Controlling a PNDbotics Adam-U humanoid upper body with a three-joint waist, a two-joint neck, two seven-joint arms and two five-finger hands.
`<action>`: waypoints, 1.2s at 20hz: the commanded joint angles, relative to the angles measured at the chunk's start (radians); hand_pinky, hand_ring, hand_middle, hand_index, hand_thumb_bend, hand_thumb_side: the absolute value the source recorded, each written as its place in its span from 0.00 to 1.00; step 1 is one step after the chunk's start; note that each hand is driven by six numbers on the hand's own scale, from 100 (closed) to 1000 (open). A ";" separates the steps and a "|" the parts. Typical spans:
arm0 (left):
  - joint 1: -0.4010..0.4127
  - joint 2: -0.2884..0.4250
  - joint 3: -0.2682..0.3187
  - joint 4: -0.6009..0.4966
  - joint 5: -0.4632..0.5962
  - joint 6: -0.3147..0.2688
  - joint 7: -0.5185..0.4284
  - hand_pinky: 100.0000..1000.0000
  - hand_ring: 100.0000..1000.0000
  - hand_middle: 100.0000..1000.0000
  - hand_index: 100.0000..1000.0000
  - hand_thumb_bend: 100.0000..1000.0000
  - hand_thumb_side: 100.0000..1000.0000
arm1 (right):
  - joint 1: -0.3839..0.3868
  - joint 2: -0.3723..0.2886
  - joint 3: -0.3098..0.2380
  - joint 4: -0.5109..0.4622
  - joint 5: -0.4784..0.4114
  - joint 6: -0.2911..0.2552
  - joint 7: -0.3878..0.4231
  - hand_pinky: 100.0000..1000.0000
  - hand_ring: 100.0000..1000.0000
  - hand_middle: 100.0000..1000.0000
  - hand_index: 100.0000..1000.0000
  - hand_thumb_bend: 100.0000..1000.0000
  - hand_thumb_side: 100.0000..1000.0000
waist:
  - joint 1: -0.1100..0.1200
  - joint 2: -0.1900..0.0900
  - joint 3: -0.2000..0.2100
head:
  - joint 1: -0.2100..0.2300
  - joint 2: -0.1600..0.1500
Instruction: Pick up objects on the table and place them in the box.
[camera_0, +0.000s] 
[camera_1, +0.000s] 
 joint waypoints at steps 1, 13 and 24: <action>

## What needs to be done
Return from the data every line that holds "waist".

## Answer section
Controlling a PNDbotics Adam-U humanoid upper body with a three-joint waist, a two-joint neck, two seven-joint arms and two five-finger hands.
waist:

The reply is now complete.